Instructions for the task.
Read the material below and tally how many lines hold the word "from", giving the number and nothing else.

___ Provided material ___

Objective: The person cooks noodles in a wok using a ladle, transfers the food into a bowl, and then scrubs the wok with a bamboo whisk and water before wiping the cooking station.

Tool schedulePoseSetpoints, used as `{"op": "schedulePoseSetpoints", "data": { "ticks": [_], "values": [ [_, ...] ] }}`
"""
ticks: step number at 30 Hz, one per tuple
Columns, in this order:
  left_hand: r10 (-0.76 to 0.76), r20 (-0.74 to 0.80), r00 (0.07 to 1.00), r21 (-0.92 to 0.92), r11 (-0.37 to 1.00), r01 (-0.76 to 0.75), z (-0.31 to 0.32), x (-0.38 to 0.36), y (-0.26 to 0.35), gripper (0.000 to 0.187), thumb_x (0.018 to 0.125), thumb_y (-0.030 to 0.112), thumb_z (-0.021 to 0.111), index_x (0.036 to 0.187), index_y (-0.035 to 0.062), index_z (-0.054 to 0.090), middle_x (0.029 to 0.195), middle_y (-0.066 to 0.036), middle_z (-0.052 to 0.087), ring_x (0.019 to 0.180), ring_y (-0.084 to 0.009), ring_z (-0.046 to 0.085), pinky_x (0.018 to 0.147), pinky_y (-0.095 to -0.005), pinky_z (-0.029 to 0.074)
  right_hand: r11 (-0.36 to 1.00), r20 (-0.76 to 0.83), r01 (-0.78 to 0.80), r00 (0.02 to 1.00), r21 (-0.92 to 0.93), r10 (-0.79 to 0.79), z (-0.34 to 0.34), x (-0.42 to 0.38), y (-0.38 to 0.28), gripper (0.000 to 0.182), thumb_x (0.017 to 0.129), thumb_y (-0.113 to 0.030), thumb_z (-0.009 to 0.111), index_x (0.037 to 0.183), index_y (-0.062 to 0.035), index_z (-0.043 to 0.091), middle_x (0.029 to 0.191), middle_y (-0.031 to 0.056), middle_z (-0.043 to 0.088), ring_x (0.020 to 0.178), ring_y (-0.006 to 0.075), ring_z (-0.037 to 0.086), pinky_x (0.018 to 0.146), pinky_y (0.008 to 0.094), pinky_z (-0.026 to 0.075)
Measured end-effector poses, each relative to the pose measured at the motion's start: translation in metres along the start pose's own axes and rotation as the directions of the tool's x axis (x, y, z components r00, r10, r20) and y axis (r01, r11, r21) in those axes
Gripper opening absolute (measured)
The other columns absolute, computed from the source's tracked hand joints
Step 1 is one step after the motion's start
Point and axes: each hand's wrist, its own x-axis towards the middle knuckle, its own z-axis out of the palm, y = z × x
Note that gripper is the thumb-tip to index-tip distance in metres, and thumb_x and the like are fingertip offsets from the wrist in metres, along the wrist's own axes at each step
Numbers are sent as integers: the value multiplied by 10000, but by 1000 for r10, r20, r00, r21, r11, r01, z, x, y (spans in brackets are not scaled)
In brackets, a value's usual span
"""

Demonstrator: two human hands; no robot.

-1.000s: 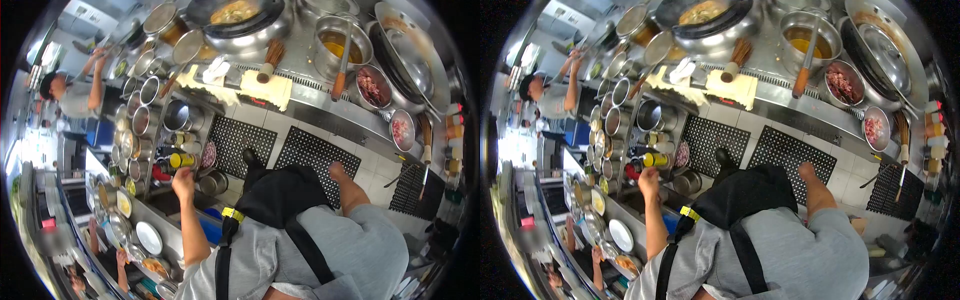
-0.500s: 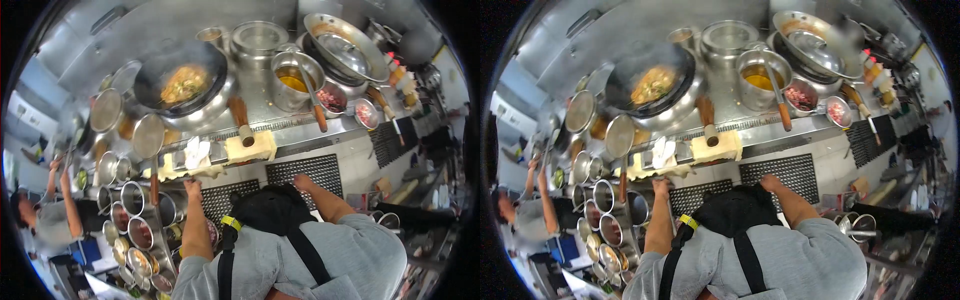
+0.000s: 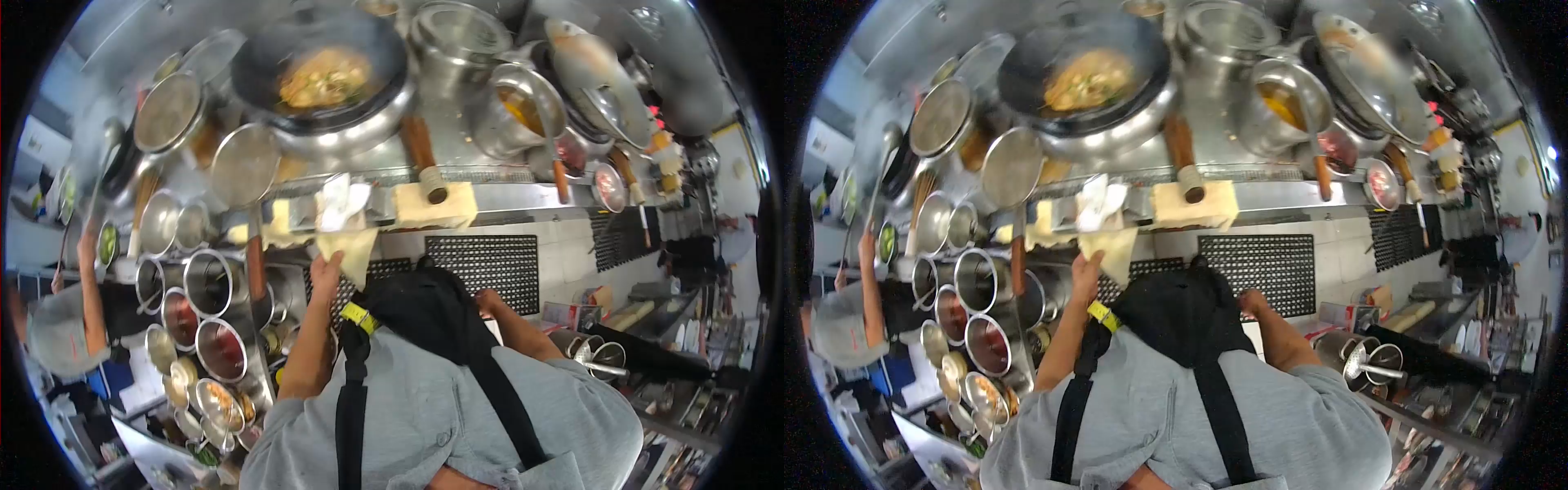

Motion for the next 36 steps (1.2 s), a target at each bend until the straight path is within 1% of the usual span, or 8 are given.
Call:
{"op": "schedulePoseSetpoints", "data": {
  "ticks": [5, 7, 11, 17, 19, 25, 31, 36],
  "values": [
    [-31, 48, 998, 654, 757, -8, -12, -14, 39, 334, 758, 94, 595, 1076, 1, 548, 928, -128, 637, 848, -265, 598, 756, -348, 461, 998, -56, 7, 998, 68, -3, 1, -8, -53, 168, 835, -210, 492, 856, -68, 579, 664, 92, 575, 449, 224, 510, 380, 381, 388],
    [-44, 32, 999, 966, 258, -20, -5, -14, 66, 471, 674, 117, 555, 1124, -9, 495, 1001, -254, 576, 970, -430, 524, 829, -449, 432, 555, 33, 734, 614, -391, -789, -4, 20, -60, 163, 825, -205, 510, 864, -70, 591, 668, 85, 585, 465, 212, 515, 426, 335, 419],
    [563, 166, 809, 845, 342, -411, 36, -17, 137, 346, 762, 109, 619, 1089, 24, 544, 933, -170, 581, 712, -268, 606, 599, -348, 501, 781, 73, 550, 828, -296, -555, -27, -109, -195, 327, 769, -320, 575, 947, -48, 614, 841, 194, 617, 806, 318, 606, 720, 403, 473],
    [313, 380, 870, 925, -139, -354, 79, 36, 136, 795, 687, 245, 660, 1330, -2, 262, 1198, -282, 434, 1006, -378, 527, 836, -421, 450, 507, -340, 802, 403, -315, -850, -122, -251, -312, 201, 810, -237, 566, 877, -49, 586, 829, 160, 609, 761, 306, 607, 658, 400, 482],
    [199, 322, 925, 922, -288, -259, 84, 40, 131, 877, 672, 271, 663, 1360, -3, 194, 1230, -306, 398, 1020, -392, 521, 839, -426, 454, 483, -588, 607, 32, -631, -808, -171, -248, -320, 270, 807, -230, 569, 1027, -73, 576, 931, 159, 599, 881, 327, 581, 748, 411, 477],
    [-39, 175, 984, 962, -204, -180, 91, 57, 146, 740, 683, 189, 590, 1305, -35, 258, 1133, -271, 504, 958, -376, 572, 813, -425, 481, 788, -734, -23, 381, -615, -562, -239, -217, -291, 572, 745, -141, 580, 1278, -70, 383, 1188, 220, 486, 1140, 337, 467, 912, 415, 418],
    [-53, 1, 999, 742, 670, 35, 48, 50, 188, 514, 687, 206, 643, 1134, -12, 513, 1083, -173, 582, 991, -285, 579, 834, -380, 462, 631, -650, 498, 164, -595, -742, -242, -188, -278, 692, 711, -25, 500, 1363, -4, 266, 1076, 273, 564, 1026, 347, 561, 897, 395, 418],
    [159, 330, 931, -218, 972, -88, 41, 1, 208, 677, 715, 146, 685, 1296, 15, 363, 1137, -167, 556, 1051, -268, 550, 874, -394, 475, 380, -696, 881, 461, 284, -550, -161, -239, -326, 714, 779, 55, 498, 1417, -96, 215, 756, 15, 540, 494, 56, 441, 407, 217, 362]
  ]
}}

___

Result of this exercise.
2